The legislation, S-2752, would require each birthing facility licensed by the DHSS to perform a pulse oximetry screening for congenital health defects (CHDs), a minimum of 24 hours after birth, on every newborn in its care. The bill would take effect on the 90th day after enactment, but the Commissioner of DHSS may take such anticipatory administrative action in advance as is necessary to implement the provisions of the bill.

“Heart disease continues to be a leading cause of fatality in this country, so it is essential that we take all steps necessary to detect it,” said Vitale. “Early detection through this kind of screening can save lives and prevent serious health issues later on in life. This is a common sense measure that will greatly increase public health.”

For newborns, pulse oximetry screening involves taping a small sensor to a newborn’s foot while the sensor beams red light through the foot to measure how much oxygen is in the blood.

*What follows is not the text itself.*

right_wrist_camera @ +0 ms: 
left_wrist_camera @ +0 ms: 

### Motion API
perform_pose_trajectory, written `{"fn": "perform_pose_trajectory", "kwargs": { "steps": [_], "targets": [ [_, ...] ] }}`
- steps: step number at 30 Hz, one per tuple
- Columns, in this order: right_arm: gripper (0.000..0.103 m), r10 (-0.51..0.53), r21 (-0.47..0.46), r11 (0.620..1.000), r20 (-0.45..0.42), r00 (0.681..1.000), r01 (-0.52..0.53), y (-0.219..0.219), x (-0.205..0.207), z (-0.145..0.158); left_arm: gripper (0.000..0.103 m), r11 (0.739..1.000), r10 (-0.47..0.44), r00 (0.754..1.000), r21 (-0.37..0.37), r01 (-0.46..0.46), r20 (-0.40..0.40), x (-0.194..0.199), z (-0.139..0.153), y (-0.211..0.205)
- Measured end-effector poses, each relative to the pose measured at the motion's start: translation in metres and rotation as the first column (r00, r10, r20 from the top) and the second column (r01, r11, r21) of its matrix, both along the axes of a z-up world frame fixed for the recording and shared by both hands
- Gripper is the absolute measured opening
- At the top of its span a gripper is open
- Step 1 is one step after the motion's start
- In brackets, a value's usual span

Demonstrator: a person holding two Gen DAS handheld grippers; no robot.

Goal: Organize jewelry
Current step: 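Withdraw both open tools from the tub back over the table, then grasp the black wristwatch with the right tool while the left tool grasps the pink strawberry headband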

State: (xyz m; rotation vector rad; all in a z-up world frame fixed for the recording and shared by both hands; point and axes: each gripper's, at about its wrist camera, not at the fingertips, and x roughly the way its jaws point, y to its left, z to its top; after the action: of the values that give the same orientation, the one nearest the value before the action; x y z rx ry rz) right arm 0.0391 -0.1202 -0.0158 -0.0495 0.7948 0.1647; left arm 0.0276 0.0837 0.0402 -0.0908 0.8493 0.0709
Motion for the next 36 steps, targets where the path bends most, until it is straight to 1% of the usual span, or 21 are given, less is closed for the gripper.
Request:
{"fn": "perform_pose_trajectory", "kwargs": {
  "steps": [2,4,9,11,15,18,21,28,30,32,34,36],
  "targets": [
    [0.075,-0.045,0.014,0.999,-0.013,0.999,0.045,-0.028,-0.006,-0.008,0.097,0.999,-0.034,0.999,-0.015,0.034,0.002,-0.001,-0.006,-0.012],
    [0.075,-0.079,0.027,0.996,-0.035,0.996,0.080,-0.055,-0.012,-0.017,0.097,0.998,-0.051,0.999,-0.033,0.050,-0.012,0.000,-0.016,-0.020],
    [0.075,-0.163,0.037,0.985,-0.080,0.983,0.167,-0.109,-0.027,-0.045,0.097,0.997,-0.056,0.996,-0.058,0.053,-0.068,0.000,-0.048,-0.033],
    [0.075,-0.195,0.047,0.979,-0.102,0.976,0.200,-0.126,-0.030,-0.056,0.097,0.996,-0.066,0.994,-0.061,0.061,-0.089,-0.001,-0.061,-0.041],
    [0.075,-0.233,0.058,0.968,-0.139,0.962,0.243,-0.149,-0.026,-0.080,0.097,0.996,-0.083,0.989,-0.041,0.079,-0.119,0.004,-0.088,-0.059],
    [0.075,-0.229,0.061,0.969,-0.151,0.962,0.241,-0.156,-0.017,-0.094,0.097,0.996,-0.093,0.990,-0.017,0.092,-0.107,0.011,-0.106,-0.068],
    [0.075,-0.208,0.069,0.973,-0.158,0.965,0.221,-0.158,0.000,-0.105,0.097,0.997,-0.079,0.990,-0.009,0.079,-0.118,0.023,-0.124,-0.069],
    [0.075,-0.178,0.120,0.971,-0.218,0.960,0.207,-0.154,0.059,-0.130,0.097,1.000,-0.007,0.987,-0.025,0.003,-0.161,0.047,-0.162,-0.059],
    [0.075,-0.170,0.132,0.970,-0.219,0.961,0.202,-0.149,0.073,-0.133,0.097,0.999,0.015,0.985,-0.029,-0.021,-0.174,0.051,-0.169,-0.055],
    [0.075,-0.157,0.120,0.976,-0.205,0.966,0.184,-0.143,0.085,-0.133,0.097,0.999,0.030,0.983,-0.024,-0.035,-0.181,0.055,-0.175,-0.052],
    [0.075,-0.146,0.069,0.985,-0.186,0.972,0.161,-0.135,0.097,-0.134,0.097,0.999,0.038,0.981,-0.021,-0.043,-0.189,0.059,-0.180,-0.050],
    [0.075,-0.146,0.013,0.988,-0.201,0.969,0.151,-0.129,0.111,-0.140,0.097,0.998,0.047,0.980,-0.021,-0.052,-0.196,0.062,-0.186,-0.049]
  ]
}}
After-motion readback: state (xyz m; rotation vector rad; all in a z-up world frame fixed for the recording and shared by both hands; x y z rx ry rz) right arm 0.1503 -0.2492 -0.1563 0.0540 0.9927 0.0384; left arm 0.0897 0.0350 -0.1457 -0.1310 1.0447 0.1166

Pulse oximetry screening is effective at detecting CHDs that may otherwise go undetected by current screening methods. Pulse oximetry screenings are non-invasive, painless, and take approximately one minute to perform.

According to the United States Secretary of Health and Human Services’ Advisory Committee on Heritable Disorders in Newborns and Children, congenital heart disease affects approximately seven to nine of every 1,000 live births in the United States and Europe; the federal Centers for Disease Control and Prevention states that CHD is the leading cause of infant death due to birth defects.

Current methods used to detect CHDs include prenatal ultrasound screening and repeated clinical examinations; however, prenatal ultrasound screenings, alone, identify less than half of all CHD cases. Many newborn lives could potentially be saved by requiring birthing facilities to incorporate pulse oximetry screening as a method for early detection of CHDs in conjunction with current CHD screening methods.

The legislation now moves to the Senate floor.